## WORK ORDER
In the data below, which lines hold "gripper"? Copy every one.

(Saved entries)
|---|
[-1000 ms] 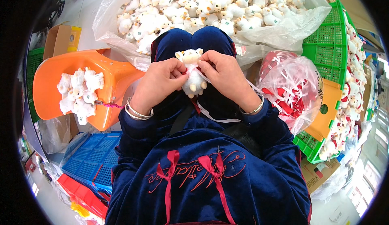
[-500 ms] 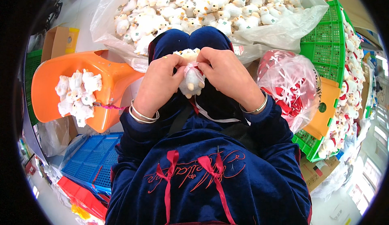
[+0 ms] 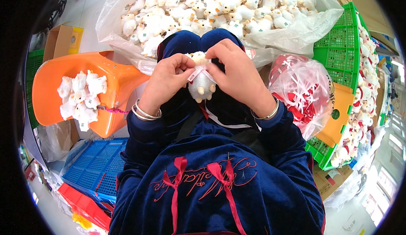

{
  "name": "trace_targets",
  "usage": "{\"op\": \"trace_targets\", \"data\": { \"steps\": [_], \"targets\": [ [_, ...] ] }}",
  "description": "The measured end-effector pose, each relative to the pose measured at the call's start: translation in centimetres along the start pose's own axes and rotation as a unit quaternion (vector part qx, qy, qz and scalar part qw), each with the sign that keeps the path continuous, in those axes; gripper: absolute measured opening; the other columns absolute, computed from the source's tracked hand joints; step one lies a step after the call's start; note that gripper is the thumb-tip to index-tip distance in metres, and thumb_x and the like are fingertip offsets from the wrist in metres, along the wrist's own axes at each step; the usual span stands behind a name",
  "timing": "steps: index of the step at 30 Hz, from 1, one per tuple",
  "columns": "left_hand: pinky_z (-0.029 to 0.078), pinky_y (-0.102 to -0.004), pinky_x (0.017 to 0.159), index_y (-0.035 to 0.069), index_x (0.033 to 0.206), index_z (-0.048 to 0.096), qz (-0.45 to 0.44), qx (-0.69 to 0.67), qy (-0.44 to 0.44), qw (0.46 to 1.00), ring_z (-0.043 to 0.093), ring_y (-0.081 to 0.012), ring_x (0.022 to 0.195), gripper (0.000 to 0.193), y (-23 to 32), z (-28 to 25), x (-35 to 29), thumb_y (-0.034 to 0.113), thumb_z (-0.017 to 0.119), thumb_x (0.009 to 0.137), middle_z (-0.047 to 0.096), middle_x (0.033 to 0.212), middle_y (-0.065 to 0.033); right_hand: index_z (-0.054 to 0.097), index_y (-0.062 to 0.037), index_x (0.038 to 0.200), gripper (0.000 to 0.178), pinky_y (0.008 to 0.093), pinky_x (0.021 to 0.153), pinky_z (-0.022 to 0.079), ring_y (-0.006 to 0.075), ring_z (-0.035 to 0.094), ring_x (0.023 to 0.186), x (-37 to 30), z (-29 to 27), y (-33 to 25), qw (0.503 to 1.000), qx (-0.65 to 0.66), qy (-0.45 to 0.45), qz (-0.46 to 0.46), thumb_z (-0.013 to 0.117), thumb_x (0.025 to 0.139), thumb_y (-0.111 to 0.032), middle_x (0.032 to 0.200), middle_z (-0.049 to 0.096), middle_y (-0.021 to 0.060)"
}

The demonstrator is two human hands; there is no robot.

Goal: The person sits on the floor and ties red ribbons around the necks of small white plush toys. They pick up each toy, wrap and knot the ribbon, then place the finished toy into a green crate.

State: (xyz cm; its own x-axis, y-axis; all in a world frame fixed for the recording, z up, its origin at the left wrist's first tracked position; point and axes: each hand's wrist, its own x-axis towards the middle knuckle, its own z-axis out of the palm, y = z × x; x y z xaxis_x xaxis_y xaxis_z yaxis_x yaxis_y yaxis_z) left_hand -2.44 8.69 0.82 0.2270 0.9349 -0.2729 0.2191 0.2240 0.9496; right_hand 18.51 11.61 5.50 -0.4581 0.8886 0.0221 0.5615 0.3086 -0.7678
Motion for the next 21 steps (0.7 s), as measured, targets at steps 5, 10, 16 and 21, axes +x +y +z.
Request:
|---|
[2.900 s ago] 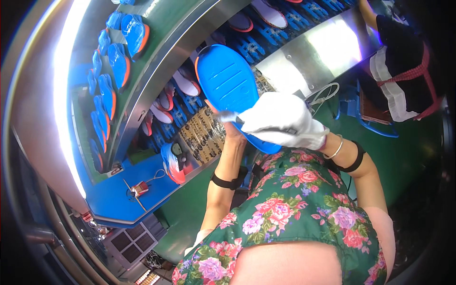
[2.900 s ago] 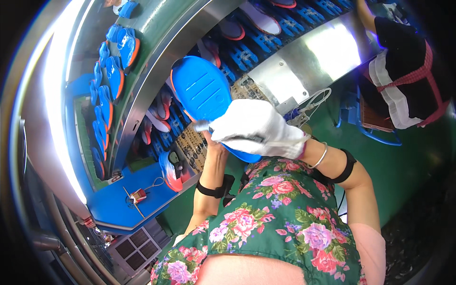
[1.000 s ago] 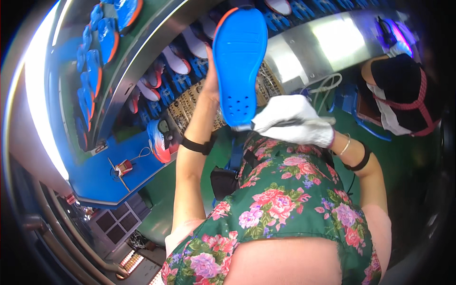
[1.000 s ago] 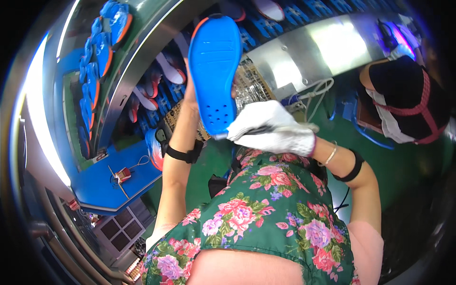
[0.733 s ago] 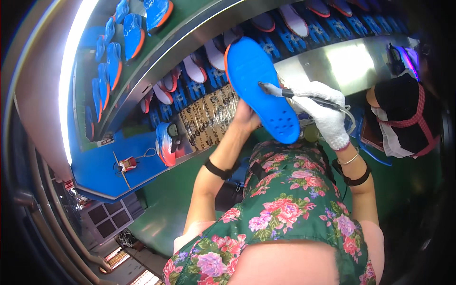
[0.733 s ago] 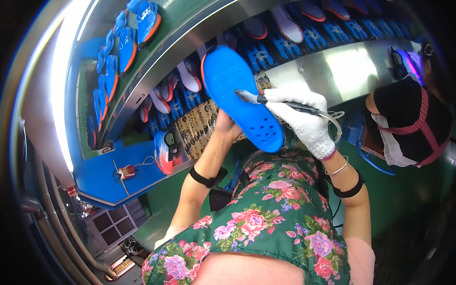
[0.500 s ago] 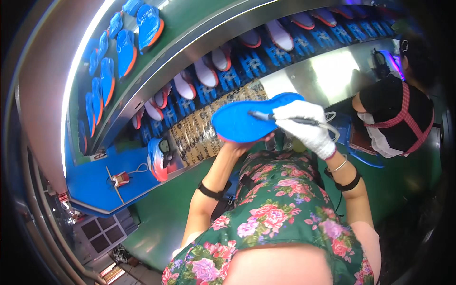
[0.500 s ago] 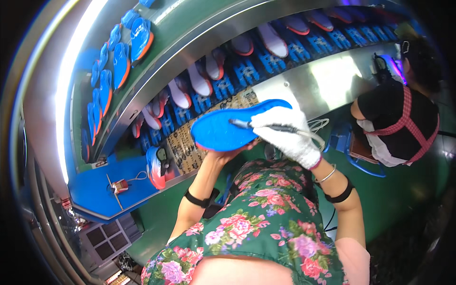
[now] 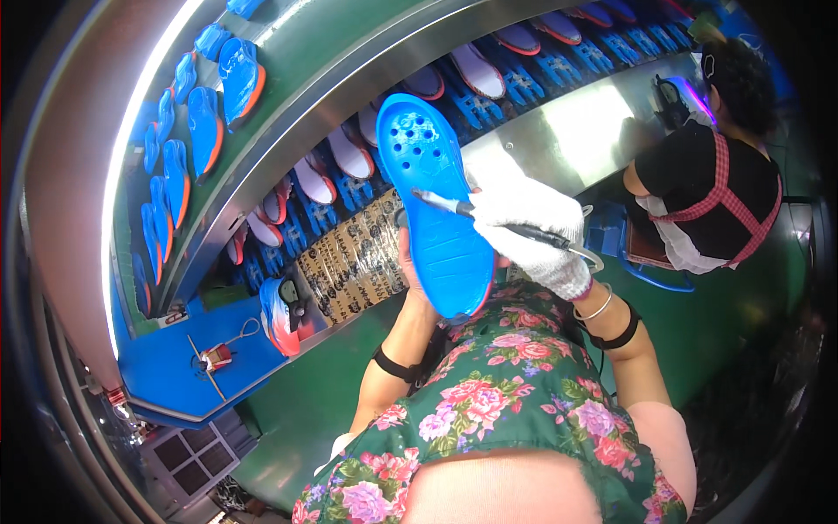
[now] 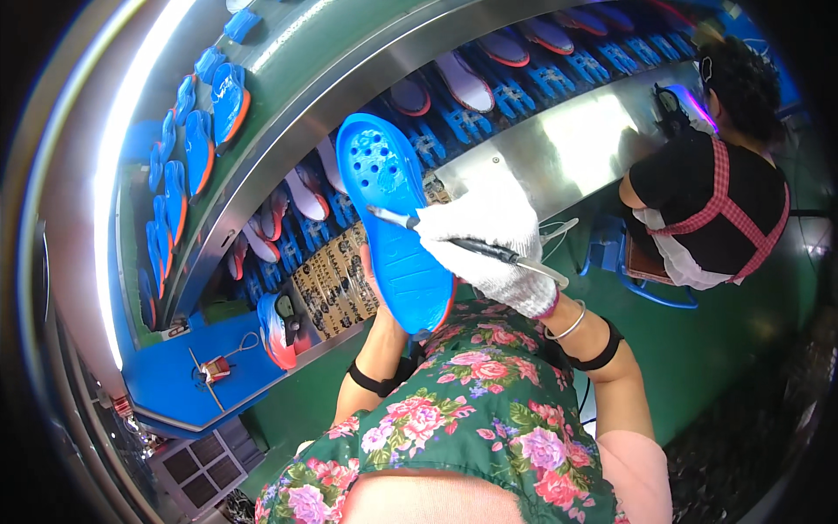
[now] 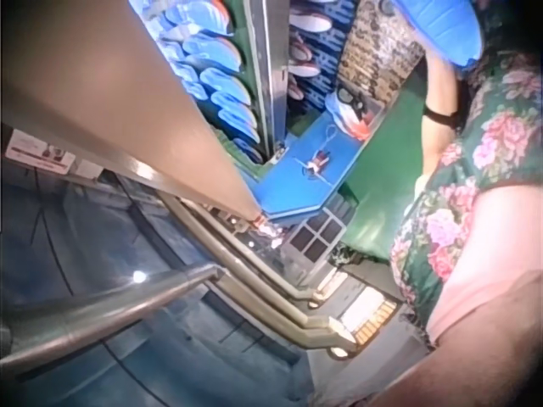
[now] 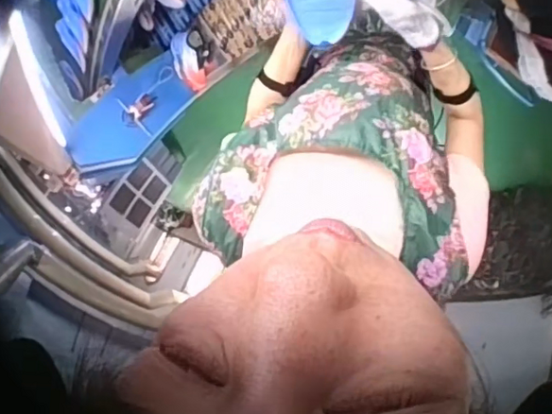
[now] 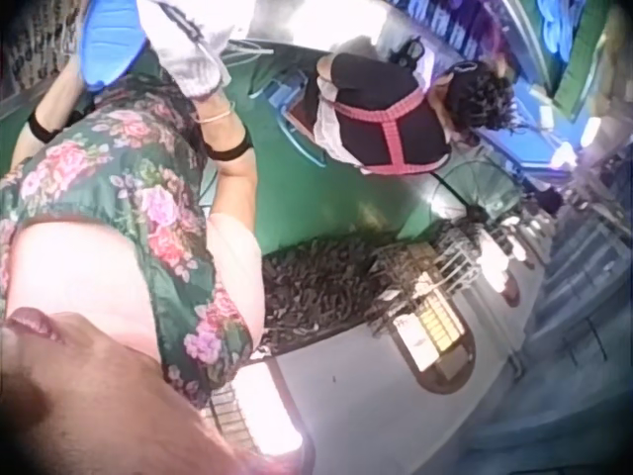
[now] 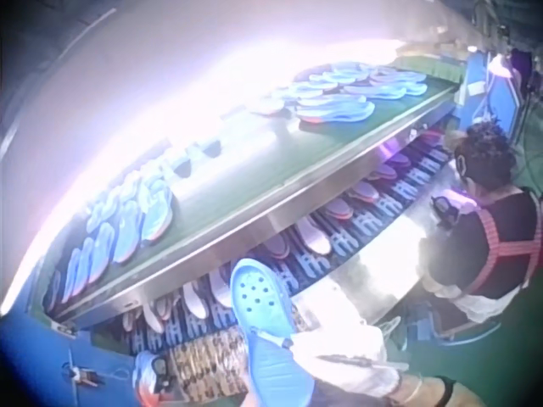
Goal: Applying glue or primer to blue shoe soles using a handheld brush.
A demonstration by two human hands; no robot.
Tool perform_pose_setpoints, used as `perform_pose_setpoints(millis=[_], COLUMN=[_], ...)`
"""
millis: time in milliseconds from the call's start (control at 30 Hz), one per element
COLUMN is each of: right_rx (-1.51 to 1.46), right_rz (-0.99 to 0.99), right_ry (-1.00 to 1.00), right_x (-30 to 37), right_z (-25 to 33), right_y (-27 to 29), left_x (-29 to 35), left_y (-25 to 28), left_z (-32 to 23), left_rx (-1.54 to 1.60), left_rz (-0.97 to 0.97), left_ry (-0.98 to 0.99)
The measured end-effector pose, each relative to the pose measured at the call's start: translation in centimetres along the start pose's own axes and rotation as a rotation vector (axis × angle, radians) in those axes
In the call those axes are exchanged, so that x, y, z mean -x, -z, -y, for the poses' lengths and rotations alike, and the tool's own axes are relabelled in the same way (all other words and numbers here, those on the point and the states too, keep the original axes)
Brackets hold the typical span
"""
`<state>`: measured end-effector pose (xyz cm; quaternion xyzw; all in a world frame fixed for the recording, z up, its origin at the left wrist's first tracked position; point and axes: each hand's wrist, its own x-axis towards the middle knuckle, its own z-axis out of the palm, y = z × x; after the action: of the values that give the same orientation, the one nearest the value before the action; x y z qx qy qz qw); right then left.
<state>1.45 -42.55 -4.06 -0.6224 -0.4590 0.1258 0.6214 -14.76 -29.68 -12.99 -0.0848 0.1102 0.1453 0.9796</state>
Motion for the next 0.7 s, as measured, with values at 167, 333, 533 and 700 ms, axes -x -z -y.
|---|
## WRITTEN SOLUTION
  "description": "The measured end-effector pose, each relative to the pose measured at the call's start: translation in centimetres along the start pose's own axes and rotation as a unit quaternion (vector part qx, qy, qz and scalar part qw), each with the sign that keeps the path continuous, in those axes; gripper: absolute measured opening; the other columns absolute, computed from the source's tracked hand joints; step one lies a step after the call's start; note that gripper is the thumb-tip to index-tip distance in metres, and thumb_x and the like are fingertip offsets from the wrist in metres, along the wrist's own axes at each step; the usual span stands behind a name",
  "columns": "left_hand: pinky_z (-0.029 to 0.078), pinky_y (-0.102 to -0.004), pinky_x (0.017 to 0.159), index_y (-0.035 to 0.069), index_x (0.033 to 0.206), index_z (-0.048 to 0.096), qz (-0.45 to 0.44), qx (-0.69 to 0.67), qy (-0.44 to 0.44), qw (0.46 to 1.00), ring_z (-0.043 to 0.093), ring_y (-0.081 to 0.012), ring_x (0.022 to 0.195), gripper (0.000 to 0.193), y (-23 to 32), z (-28 to 25), x (-35 to 29), thumb_y (-0.034 to 0.113), thumb_z (-0.017 to 0.119), thumb_x (0.009 to 0.137), middle_z (-0.047 to 0.096), middle_x (0.033 to 0.212), middle_y (-0.065 to 0.033); right_hand: index_z (-0.054 to 0.097), index_y (-0.062 to 0.037), index_x (0.038 to 0.200), gripper (0.000 to 0.178), pinky_y (0.008 to 0.093), pinky_x (0.021 to 0.153), pinky_z (-0.022 to 0.079), ring_y (-0.006 to 0.075), ring_z (-0.035 to 0.094), ring_x (0.023 to 0.186), x (-37 to 30), z (-29 to 27), y (-33 to 25), qw (0.503 to 1.000), qx (-0.65 to 0.66), qy (-0.45 to 0.45), qz (-0.46 to 0.46), thumb_z (-0.013 to 0.117), thumb_x (0.025 to 0.139), thumb_y (-0.111 to 0.032), middle_x (0.032 to 0.200), middle_z (-0.049 to 0.096), middle_y (-0.021 to 0.060)"

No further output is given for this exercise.